(Exercise requirements):
Copy every line of the records below where the word "pixels" occurs.

━━━━━━━━━━━━━━━━━━━━━━━━━━━━━━

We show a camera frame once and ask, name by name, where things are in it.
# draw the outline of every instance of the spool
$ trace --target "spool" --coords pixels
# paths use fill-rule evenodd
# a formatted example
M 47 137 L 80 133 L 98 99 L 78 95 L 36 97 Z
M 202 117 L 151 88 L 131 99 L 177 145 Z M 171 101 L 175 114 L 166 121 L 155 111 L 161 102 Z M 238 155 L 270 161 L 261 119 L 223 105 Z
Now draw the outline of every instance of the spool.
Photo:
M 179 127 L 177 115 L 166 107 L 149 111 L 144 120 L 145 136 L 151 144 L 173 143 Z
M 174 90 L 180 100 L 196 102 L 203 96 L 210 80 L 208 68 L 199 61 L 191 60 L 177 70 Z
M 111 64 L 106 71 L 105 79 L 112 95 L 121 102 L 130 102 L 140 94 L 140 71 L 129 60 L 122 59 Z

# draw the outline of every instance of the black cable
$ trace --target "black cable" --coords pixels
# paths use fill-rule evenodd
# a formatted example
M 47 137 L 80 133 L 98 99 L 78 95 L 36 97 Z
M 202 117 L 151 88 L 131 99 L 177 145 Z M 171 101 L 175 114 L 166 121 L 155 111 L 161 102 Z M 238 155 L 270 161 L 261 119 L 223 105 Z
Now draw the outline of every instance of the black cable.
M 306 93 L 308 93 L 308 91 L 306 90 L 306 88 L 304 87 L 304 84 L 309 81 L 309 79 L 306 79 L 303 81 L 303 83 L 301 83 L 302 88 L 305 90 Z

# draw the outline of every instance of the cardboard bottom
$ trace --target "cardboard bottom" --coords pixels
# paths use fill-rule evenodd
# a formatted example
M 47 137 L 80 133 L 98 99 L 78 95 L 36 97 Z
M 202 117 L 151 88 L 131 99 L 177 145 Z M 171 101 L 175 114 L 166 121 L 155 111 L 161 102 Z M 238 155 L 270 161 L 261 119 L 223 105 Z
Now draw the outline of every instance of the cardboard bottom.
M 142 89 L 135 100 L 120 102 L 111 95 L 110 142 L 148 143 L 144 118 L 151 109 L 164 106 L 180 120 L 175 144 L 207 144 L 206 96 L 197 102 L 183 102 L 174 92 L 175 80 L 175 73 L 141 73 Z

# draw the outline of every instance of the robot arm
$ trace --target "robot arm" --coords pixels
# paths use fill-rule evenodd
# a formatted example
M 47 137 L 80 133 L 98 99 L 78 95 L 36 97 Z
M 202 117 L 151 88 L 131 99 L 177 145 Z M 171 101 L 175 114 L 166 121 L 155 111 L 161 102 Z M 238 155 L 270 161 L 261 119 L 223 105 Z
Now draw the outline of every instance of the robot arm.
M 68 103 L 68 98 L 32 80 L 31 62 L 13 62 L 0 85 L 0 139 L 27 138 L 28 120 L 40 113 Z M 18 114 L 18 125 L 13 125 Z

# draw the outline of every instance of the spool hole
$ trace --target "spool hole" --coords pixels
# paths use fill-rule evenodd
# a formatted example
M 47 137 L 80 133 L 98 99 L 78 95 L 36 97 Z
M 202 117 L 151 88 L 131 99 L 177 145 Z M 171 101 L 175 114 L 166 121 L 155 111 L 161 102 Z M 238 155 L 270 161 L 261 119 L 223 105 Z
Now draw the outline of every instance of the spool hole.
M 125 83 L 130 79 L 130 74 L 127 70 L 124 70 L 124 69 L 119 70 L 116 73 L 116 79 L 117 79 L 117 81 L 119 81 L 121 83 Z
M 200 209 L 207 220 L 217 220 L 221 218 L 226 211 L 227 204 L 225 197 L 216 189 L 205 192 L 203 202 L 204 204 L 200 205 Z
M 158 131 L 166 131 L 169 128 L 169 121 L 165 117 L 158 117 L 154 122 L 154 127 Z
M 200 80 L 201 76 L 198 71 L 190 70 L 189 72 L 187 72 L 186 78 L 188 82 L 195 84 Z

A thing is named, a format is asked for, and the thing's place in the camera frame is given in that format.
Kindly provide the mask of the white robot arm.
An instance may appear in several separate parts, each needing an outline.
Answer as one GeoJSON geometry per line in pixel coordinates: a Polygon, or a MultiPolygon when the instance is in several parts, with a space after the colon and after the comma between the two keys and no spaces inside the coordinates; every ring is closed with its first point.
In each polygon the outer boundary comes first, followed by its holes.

━━━━━━━━━━━━━━━━━━━━━━━━━━━━━━

(Task result):
$ trace --target "spool" --coords pixels
$ trace --target "black cable" --coords pixels
$ trace --target "cardboard bottom" --coords pixels
$ trace --target "robot arm" --coords pixels
$ trace --target "spool hole" --coords pixels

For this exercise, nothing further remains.